The present invention is further detailed explanation by the following examples, but protection scope of the present invention is not by any restriction of specific embodiment, but be limited by claim.
Embodiment 1: the preparation of Compound I ncarviatoneA tablet involved in the present invention:
Get 20 g of compound IncarviatoneA, add the customary adjuvant 180 grams preparing tablet, mixing, conventional tablet presses makes 1000.
Embodiment 2: the preparation of Compound I ncarviatoneA capsule involved in the present invention:
Get 20 g of compound IncarviatoneA, add prepare capsule customary adjuvant as starch 180 grams, mixing, encapsulatedly makes 1000.

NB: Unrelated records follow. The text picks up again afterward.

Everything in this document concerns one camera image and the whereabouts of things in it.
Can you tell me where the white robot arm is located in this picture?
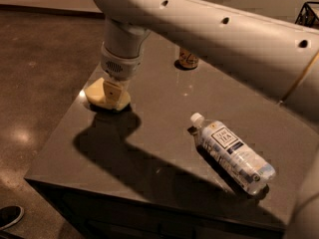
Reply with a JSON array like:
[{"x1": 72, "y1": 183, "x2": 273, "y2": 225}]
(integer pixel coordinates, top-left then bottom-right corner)
[{"x1": 94, "y1": 0, "x2": 319, "y2": 126}]

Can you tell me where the clear plastic water bottle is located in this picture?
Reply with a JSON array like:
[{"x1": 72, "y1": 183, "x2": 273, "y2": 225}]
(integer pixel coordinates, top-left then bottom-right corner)
[{"x1": 190, "y1": 113, "x2": 276, "y2": 195}]

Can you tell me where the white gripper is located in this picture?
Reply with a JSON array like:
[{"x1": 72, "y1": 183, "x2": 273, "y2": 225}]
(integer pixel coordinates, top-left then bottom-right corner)
[{"x1": 101, "y1": 18, "x2": 151, "y2": 103}]

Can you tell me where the gold soda can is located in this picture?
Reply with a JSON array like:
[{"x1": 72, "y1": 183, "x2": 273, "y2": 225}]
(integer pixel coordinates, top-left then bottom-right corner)
[{"x1": 178, "y1": 48, "x2": 199, "y2": 70}]

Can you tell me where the black wire rack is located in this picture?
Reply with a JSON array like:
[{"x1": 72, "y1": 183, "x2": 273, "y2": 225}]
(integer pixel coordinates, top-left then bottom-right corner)
[{"x1": 295, "y1": 1, "x2": 319, "y2": 29}]

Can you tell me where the yellow sponge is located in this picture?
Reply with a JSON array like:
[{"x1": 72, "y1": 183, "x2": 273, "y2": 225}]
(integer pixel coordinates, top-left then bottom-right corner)
[{"x1": 85, "y1": 78, "x2": 131, "y2": 112}]

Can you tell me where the black shoe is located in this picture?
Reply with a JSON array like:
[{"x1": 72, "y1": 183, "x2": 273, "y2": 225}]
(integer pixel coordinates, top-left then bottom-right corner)
[{"x1": 0, "y1": 205, "x2": 24, "y2": 230}]

Its pharmaceutically active is further illustrated below by pharmacodynamic experiment.
Experimental example: IncarviatoneA antibacterial activity
Antibacterial activity test is the method adopting concentration dilution, and in triplicate, test pathogen has escherichia coli, fluorescent pseudomonas, Staphylococcus aureus, Bacillus proteus, neogenesis cryptococcus to each mensuration, and bacterial concentration is 10
5individual/mL.IncarviatoneA initial concentration is 50.0 μ g/mL (5% dimethyl sulfoxide DMSO), gradient dilution to 0.098 μ g/mL, the bacterium liquid of equivalent volumes and test sample Mixed culture are in 96 orifice plates, antibacterial culturing temperature is respectively 37 DEG C, observe after incubation time 24h, if find, when not having bacterium colony to be formed be sample lowest concentration of antimicrobial, i.e. MIC value.This experiment positive control is amikacin sulfate, and IncarviatoneA the anti-bacterial result is in table 1.
The table antibacterial MIC value of 1IncarviatoneA (μ g/mL)
Conclusion: IncarviatoneA has very strong antibacterial activity, and therefore IncarviatoneA of the present invention is expected to be used to prepare novel antibacterial medicine.